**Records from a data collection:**
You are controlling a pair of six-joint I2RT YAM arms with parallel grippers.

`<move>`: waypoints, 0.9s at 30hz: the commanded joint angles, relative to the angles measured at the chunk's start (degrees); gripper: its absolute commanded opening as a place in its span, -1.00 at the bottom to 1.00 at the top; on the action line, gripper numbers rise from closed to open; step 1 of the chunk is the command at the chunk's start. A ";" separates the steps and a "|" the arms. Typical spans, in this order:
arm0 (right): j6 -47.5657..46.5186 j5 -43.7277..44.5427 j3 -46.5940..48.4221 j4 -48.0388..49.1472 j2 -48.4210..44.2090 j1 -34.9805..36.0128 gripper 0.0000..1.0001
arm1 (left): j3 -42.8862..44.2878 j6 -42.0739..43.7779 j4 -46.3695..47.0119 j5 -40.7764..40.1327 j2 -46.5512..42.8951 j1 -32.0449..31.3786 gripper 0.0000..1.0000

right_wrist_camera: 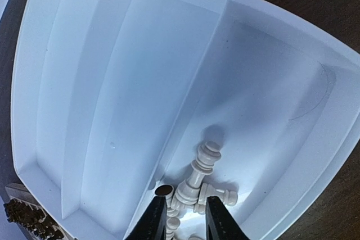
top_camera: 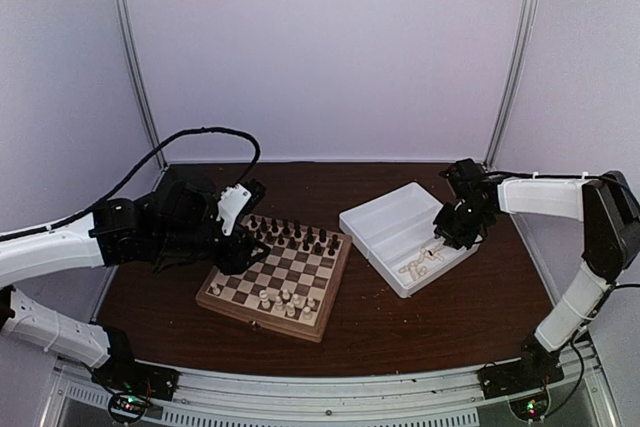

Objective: Set up the chess pieces on the board
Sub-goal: Pick up the chess piece from the storage box.

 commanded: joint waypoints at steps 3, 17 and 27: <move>5.42 3.12 0.77 -0.75 2.02 -1.09 -0.44 | -1.36 2.21 2.66 -1.58 -2.48 0.27 0.02; 6.04 2.49 1.30 2.00 6.82 -1.38 -0.33 | -2.08 3.88 1.94 -3.65 -3.42 0.62 0.03; 6.10 3.03 2.32 2.13 9.72 -1.38 -0.39 | -2.71 4.05 1.68 -4.26 -3.93 0.84 0.04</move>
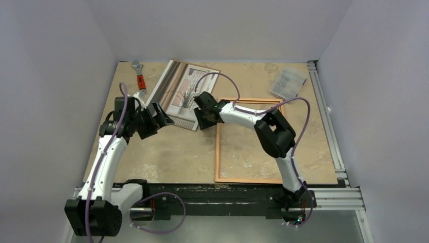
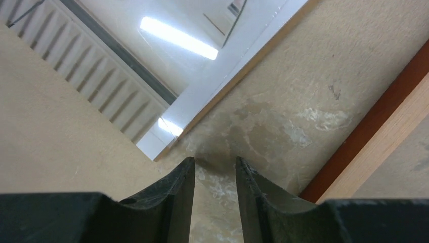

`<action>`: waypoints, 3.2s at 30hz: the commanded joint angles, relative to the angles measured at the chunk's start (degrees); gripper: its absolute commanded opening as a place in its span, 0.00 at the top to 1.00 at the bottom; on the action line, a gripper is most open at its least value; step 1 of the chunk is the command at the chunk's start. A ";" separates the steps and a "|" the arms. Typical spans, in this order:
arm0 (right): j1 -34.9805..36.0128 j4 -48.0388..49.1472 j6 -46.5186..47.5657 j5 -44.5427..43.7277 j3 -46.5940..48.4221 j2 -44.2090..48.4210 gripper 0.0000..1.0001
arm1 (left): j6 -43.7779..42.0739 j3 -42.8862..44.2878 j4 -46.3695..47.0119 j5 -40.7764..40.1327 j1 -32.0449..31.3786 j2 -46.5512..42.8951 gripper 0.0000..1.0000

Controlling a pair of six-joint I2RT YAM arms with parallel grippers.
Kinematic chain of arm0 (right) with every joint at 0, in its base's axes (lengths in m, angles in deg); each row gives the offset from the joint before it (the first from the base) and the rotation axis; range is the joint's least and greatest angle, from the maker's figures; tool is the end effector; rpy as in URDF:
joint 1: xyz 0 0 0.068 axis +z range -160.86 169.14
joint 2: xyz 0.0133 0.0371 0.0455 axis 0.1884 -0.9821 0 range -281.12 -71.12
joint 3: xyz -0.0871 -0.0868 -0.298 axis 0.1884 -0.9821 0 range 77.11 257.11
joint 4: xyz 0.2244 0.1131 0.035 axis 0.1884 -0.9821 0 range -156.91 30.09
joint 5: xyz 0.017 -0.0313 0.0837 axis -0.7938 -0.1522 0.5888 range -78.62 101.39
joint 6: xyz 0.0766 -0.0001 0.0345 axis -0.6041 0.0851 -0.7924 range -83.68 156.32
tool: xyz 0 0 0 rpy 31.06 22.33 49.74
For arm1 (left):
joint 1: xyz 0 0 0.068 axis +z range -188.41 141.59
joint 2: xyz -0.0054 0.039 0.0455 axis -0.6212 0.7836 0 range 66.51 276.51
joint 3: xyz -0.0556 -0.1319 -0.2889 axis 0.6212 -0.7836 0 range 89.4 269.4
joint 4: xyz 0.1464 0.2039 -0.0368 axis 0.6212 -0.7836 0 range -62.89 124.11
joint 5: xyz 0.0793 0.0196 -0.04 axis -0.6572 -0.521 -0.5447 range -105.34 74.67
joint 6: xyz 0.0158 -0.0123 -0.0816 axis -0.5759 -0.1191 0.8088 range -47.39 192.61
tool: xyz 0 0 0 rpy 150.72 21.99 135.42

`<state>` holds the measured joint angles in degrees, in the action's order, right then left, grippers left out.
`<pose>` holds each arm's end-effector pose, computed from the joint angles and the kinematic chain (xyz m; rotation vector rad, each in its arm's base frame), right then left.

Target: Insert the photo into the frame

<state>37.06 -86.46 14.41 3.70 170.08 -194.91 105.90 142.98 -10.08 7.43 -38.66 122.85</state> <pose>0.3482 0.3708 0.1818 -0.5322 2.5300 0.2909 0.1815 -0.0293 0.3205 -0.5062 2.3857 -0.7453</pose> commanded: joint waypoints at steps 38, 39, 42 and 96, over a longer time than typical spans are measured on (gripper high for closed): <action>-17.28 23.57 -25.60 38.18 -22.92 9.73 0.64 | 50.68 -24.60 99.78 -8.42 -12.31 51.19 0.28; -17.43 23.61 -25.56 38.14 -22.96 9.78 0.63 | 50.40 -24.09 100.14 -8.23 -12.32 51.31 0.28; -17.88 24.25 -26.35 38.17 -23.08 9.78 0.63 | 48.63 -22.40 100.58 -7.24 -12.40 50.88 0.29; -16.91 38.59 -31.30 52.87 -32.60 8.85 1.00 | 23.51 -20.83 20.26 -19.39 -15.90 -16.44 0.18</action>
<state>16.61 -35.66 -27.21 54.30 139.04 -191.00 137.84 116.34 34.53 -2.21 -54.57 112.68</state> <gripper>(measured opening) 0.024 0.817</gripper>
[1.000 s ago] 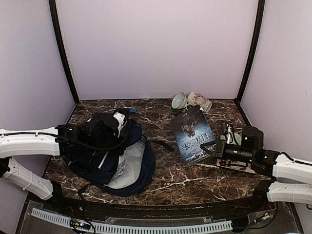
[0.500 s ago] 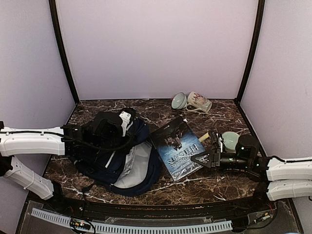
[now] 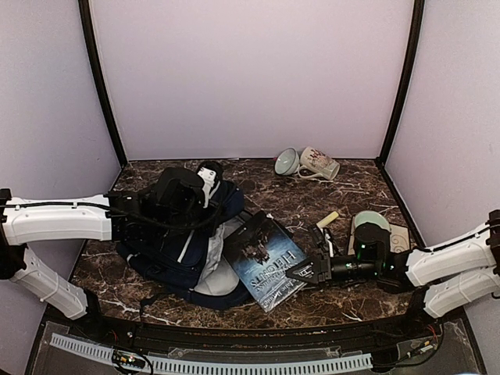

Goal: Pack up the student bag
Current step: Place the book in the largest pocket of the bag.

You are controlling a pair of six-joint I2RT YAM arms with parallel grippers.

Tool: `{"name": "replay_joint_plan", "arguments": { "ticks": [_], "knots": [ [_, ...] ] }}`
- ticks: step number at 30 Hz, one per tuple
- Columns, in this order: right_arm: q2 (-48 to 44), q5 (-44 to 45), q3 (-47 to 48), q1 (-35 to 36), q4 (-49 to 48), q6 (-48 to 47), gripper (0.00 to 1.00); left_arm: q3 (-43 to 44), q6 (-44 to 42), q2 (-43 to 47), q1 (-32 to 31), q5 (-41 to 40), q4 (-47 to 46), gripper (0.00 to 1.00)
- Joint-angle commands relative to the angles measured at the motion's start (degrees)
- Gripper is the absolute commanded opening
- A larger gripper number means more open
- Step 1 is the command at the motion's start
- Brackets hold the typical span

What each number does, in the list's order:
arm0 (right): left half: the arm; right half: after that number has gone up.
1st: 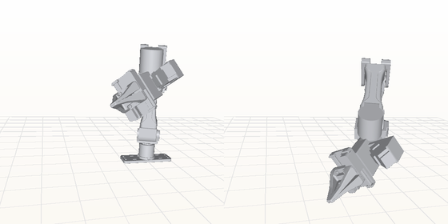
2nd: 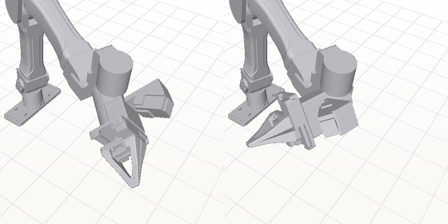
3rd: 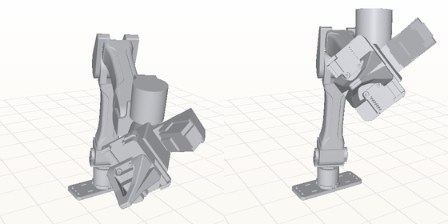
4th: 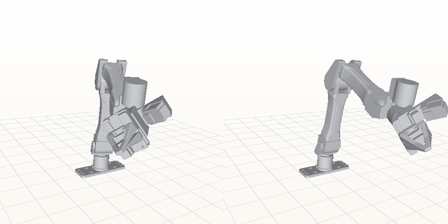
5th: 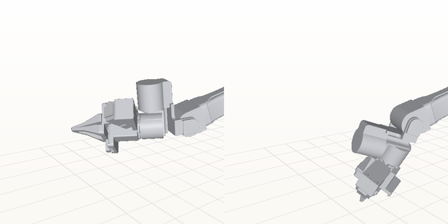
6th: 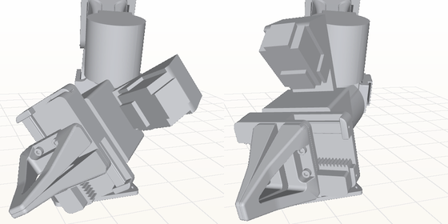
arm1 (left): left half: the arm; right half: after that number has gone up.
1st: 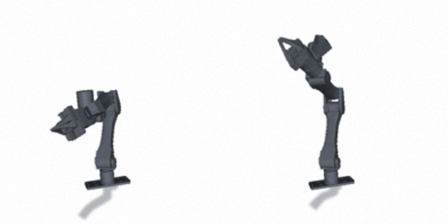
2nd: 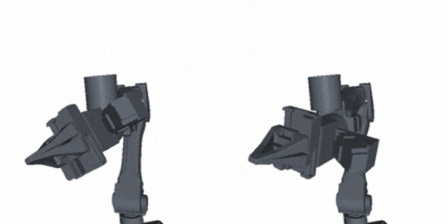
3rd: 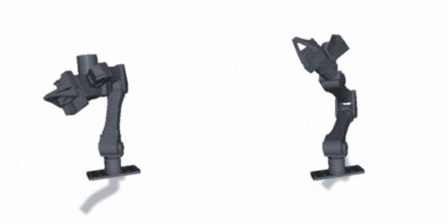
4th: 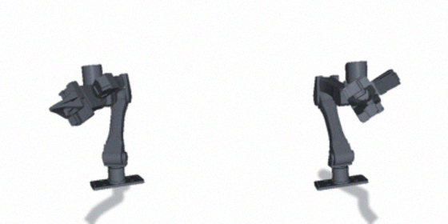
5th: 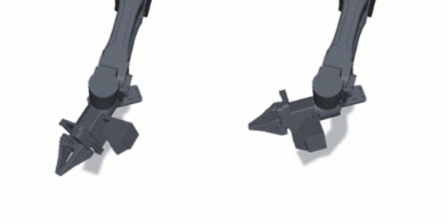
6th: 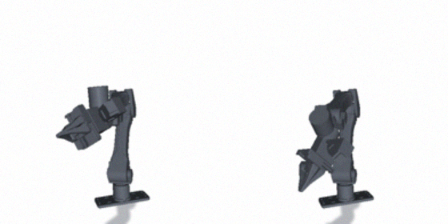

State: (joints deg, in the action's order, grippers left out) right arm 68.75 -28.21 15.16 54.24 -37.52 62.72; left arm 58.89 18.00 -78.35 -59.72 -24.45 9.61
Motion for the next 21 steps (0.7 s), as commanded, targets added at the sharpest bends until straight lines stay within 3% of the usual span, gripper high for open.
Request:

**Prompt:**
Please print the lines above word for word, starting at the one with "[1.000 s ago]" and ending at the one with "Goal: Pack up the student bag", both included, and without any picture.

**Solution to this exercise:**
[1.000 s ago] 
[0.500 s ago] 
[now] 

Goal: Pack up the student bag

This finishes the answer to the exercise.